== Material for the task
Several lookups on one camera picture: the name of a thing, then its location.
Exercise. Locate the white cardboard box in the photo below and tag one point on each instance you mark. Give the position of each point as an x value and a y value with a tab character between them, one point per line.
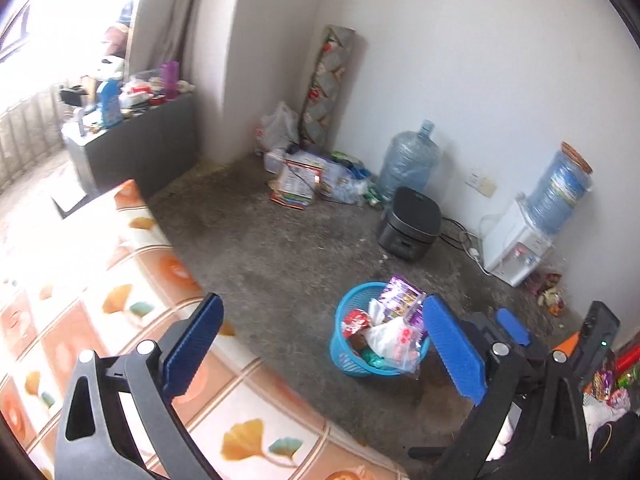
70	195

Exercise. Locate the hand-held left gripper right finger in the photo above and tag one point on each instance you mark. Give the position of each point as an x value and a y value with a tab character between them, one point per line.
457	350

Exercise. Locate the pink hanging cloth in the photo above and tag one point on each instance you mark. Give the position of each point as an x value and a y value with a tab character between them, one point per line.
119	30

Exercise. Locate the blue water dispenser bottle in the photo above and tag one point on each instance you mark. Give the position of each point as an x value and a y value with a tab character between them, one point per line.
557	190

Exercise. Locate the colourful snack packets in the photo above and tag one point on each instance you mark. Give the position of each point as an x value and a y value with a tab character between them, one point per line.
612	382

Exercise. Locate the red snack packet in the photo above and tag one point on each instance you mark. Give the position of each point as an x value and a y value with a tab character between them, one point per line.
356	327

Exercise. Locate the white water dispenser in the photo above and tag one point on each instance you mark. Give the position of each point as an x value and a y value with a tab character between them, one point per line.
515	245

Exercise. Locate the cluster of small containers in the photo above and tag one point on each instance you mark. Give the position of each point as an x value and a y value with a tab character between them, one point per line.
150	91

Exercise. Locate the white plastic bag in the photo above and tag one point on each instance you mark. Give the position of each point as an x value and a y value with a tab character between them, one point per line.
277	127

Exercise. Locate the purple snack bag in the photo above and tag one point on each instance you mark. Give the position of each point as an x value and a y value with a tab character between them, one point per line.
400	300

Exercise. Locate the black rice cooker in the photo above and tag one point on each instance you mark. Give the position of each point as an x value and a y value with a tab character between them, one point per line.
410	225

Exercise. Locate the dark grey cabinet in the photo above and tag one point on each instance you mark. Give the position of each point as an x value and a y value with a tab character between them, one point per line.
135	150

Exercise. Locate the black cloth yellow trim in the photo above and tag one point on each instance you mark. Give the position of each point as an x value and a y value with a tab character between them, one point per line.
617	440

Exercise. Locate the printed blanket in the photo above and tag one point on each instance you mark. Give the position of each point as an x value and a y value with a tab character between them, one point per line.
100	270

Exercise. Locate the heap of snack wrappers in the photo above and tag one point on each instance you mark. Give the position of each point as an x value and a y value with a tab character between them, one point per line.
547	292

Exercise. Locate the green wrapper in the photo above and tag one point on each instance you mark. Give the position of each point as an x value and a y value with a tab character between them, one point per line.
372	358

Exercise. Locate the purple bottle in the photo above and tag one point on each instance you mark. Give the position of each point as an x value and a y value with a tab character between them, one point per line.
170	80

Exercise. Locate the blue plastic basket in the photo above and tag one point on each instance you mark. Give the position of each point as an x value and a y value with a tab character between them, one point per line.
345	355

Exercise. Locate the black small device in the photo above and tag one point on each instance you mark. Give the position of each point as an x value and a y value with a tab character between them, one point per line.
72	95

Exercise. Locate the heap of clear plastic bags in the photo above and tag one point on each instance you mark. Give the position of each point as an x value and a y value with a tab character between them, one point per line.
345	180

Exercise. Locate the metal window railing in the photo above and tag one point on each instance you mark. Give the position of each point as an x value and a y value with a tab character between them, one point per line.
25	130

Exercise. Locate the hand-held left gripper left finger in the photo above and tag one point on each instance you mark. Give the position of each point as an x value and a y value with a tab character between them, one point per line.
192	345

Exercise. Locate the grey curtain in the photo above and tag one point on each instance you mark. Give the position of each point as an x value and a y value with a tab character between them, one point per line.
170	10

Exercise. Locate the wall outlet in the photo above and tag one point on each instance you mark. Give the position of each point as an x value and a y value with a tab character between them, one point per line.
481	184

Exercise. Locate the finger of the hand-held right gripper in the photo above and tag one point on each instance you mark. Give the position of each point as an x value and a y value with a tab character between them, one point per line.
485	330
514	327

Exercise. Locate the clear plastic bag red print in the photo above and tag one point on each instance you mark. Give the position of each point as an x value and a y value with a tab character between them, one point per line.
395	342

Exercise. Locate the patterned rolled mat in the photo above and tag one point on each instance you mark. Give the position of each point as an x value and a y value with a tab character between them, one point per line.
325	85

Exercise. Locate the large clear water jug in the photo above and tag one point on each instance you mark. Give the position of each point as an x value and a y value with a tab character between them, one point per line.
407	165

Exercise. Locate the window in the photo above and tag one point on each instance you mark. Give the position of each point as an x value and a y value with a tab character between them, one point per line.
60	35
====
- [Task details]:
Leaving all pictures aside, quote each record exactly.

- [Written solution]:
Several lookups on one camera picture: the name of a thing, then its location.
Exercise. Locate the white cardboard box in the photo below and tag one point on each instance you mark. Give the position of each point as an x value and a y value with a tab character between them, one point per line.
70	195

Exercise. Locate the hand-held left gripper right finger in the photo above and tag one point on each instance you mark. Give the position of each point as an x value and a y value with a tab character between them, one point per line.
457	350

Exercise. Locate the pink hanging cloth in the photo above and tag one point on each instance you mark. Give the position of each point as an x value and a y value with a tab character between them, one point per line.
119	30

Exercise. Locate the blue water dispenser bottle in the photo above and tag one point on each instance you mark. Give the position of each point as an x value and a y value with a tab character between them, one point per line.
557	190

Exercise. Locate the colourful snack packets in the photo above and tag one point on each instance you mark. Give the position of each point as an x value and a y value with a tab character between them, one point per line.
612	382

Exercise. Locate the red snack packet in the photo above and tag one point on each instance you mark. Give the position of each point as an x value and a y value with a tab character between them, one point per line.
356	327

Exercise. Locate the white water dispenser in the photo above and tag one point on each instance you mark. Give the position of each point as an x value and a y value with a tab character between them, one point per line.
515	245

Exercise. Locate the cluster of small containers in the photo above and tag one point on each instance you mark. Give the position of each point as an x value and a y value with a tab character between them, one point per line.
150	91

Exercise. Locate the white plastic bag in the photo above and tag one point on each instance you mark. Give the position of each point as an x value and a y value with a tab character between them, one point per line.
277	127

Exercise. Locate the purple snack bag in the photo above and tag one point on each instance you mark. Give the position of each point as an x value and a y value with a tab character between them, one point per line.
400	300

Exercise. Locate the black rice cooker in the photo above and tag one point on each instance you mark. Give the position of each point as an x value and a y value with a tab character between them, one point per line.
410	225

Exercise. Locate the dark grey cabinet in the photo above and tag one point on each instance you mark. Give the position of each point as an x value and a y value with a tab character between them, one point per line.
135	150

Exercise. Locate the black cloth yellow trim in the photo above and tag one point on each instance you mark. Give the position of each point as an x value and a y value with a tab character between them, one point per line.
617	440

Exercise. Locate the printed blanket in the photo above and tag one point on each instance you mark. Give the position of each point as an x value and a y value with a tab character between them, one point per line.
100	270

Exercise. Locate the heap of snack wrappers in the photo above and tag one point on each instance you mark. Give the position of each point as an x value and a y value with a tab character between them, one point per line.
547	292

Exercise. Locate the green wrapper in the photo above and tag one point on each instance you mark. Give the position of each point as an x value and a y value with a tab character between them, one point per line.
372	358

Exercise. Locate the purple bottle in the photo above and tag one point on each instance you mark. Give the position of each point as an x value and a y value with a tab character between them, one point per line.
170	80

Exercise. Locate the blue plastic basket in the photo above and tag one point on each instance you mark. Give the position of each point as an x value and a y value with a tab character between them, one point per line.
345	355

Exercise. Locate the black small device in the photo above and tag one point on each instance you mark. Give the position of each point as an x value and a y value with a tab character between them, one point per line.
72	95

Exercise. Locate the heap of clear plastic bags in the photo above and tag one point on each instance you mark. Give the position of each point as an x value and a y value with a tab character between them, one point per line.
345	180

Exercise. Locate the metal window railing in the photo above and tag one point on each instance you mark. Give the position of each point as an x value and a y value with a tab character between them, one point per line.
25	130

Exercise. Locate the hand-held left gripper left finger in the photo above and tag one point on each instance you mark. Give the position of each point as an x value and a y value with a tab character between them, one point per line.
192	345

Exercise. Locate the grey curtain in the photo above and tag one point on each instance you mark. Give the position of each point as an x value and a y value with a tab character between them, one point per line.
170	10

Exercise. Locate the wall outlet in the photo above and tag one point on each instance you mark. Give the position of each point as an x value and a y value with a tab character between them, one point per line.
481	184

Exercise. Locate the finger of the hand-held right gripper in the photo above and tag one point on each instance you mark. Give the position of each point as an x value and a y value with a tab character between them, one point per line.
485	330
514	327

Exercise. Locate the clear plastic bag red print in the photo above and tag one point on each instance you mark. Give the position of each point as an x value and a y value with a tab character between them, one point per line.
395	342

Exercise. Locate the patterned rolled mat in the photo above and tag one point on each instance you mark. Give the position of each point as an x value and a y value with a tab character between them, one point per line.
325	85

Exercise. Locate the large clear water jug in the photo above and tag one point on each instance you mark. Give the position of each point as an x value and a y value with a tab character between them, one point per line.
407	165

Exercise. Locate the window in the photo above and tag one point on each instance you mark. Give the position of each point as an x value and a y value with a tab character between them, one point per line.
60	35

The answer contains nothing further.